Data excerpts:

·····

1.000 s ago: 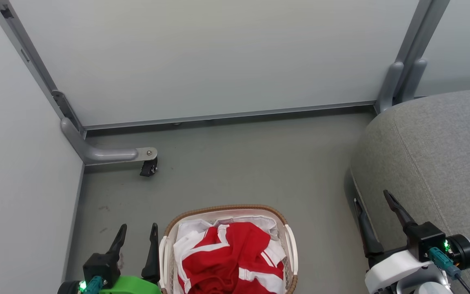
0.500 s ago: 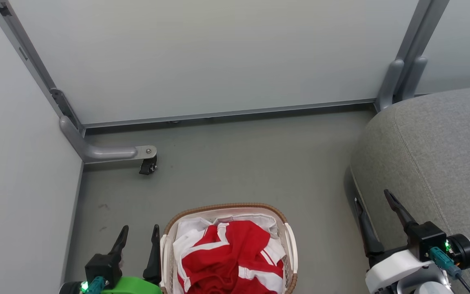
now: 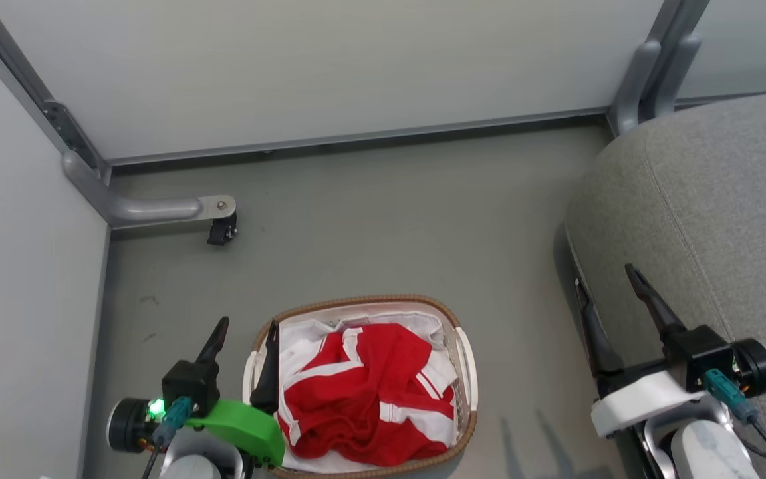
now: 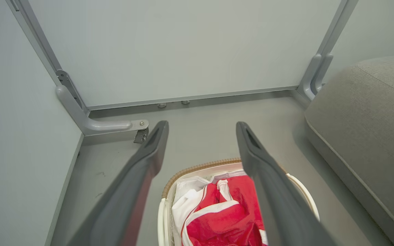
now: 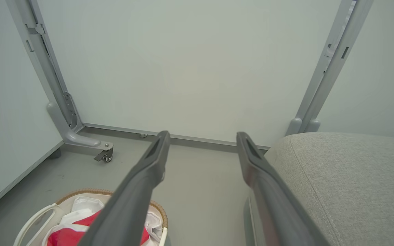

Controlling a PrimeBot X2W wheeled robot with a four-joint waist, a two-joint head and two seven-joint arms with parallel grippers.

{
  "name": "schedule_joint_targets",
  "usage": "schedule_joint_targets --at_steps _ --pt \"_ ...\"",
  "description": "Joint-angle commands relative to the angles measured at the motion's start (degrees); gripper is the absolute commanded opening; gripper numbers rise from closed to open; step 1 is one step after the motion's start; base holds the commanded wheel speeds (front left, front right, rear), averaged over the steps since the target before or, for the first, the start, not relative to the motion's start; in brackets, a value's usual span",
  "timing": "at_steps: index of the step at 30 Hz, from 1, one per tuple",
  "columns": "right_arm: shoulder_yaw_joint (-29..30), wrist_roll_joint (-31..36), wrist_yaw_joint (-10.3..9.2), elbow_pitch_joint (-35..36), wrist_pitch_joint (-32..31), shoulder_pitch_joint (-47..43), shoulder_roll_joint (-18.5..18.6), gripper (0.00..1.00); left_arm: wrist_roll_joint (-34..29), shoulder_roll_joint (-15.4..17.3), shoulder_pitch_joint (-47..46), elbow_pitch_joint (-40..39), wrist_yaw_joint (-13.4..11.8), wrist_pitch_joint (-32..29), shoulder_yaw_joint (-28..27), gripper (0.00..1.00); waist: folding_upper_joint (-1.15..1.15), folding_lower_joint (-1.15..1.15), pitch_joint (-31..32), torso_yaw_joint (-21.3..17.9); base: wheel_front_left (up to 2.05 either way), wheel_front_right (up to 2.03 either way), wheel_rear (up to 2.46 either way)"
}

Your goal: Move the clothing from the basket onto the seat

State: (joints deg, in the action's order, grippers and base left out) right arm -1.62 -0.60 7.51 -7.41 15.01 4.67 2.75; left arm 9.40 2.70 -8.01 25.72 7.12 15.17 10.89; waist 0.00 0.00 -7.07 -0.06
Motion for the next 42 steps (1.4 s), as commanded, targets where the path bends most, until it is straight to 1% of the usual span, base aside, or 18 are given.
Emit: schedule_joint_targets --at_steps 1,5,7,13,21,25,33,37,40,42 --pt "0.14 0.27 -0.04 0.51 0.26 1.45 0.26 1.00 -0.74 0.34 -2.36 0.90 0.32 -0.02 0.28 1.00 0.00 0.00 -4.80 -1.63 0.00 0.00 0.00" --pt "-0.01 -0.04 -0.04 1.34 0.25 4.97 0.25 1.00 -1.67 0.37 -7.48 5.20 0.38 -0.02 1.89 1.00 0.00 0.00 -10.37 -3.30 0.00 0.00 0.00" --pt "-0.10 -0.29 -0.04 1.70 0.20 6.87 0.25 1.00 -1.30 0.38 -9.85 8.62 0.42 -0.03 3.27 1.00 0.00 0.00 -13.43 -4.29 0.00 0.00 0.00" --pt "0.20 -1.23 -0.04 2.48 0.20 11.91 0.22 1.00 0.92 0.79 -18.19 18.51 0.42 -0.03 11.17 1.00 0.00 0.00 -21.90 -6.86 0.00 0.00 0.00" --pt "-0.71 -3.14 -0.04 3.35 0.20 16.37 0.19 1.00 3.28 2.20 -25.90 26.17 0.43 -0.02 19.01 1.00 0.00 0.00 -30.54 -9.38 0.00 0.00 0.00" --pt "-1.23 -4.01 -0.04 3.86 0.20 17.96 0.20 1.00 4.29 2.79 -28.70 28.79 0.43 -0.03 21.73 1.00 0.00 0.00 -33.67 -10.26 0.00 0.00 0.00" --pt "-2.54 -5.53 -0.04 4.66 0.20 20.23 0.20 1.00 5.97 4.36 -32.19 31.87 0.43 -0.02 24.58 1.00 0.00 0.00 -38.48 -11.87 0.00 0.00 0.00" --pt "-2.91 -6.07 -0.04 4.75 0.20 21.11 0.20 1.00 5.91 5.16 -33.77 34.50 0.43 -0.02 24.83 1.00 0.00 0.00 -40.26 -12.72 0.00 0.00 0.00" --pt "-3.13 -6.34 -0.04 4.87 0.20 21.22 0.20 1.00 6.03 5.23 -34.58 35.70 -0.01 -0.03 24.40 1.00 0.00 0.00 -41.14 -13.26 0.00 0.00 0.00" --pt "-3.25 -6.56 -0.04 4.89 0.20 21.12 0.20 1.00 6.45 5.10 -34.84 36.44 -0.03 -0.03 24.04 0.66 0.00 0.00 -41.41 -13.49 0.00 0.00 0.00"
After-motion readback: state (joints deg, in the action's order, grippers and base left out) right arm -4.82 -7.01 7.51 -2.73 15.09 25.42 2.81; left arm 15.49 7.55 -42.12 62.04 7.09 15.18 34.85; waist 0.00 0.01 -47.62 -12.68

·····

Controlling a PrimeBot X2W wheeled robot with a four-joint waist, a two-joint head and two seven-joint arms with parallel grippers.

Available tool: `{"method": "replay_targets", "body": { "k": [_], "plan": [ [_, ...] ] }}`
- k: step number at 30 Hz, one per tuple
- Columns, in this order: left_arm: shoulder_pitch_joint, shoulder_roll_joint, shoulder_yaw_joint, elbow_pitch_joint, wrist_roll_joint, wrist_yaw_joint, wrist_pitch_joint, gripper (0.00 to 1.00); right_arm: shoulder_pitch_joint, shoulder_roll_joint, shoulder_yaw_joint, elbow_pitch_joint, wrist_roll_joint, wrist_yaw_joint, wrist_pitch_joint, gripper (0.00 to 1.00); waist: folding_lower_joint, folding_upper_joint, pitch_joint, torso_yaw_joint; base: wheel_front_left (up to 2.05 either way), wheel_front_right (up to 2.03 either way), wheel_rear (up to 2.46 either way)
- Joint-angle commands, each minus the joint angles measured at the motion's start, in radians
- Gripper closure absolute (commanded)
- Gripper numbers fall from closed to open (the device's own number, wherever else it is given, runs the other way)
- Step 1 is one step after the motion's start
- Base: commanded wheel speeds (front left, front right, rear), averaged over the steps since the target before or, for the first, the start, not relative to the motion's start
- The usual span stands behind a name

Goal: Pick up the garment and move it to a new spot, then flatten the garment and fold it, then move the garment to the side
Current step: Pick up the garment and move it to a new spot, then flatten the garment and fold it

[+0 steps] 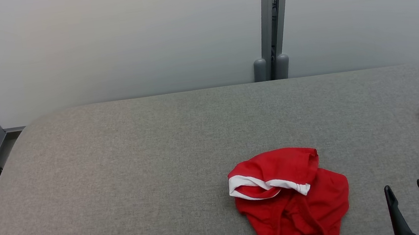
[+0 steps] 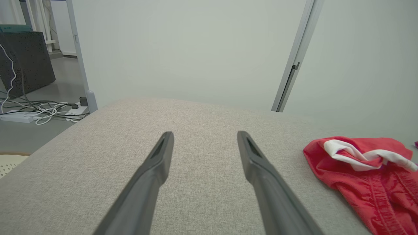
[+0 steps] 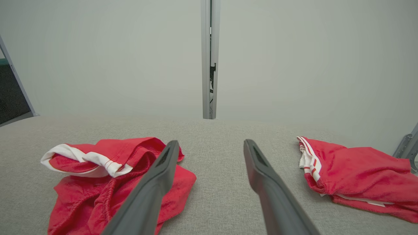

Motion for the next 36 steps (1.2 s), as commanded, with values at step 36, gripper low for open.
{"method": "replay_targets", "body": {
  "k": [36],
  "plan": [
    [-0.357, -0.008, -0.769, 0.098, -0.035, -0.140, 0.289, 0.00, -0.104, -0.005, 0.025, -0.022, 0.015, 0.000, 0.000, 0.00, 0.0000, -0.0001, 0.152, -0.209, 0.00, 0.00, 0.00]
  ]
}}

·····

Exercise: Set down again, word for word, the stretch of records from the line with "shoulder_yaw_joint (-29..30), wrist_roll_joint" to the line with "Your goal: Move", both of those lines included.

Written answer:
  "columns": "right_arm: shoulder_yaw_joint (-29..30), wrist_roll_joint (-31..36), wrist_yaw_joint (-10.3..9.2), elbow_pitch_joint (-35..36), wrist_pitch_joint (-32..31), shoulder_pitch_joint (-47..43), shoulder_roll_joint (-18.5..18.6), gripper (0.00..1.00); left_arm: wrist_roll_joint (-34..29), shoulder_roll_joint (-15.4..17.3), shoulder_pitch_joint (-47..46), elbow_pitch_joint (-40..39), wrist_yaw_joint (-13.4..11.8), wrist_pitch_joint (-32..29), shoulder_yaw_joint (-28..27), gripper (0.00..1.00); waist: folding_upper_joint (-1.15..1.15), folding_lower_joint (-1.15..1.15), pitch_joint (-31..32), torso_yaw_joint (-21.3..17.9); base: wheel_front_left (up to 2.05 either way), wheel_front_right (up to 2.03 either way), wheel_rear (up to 2.46 either way)"
}

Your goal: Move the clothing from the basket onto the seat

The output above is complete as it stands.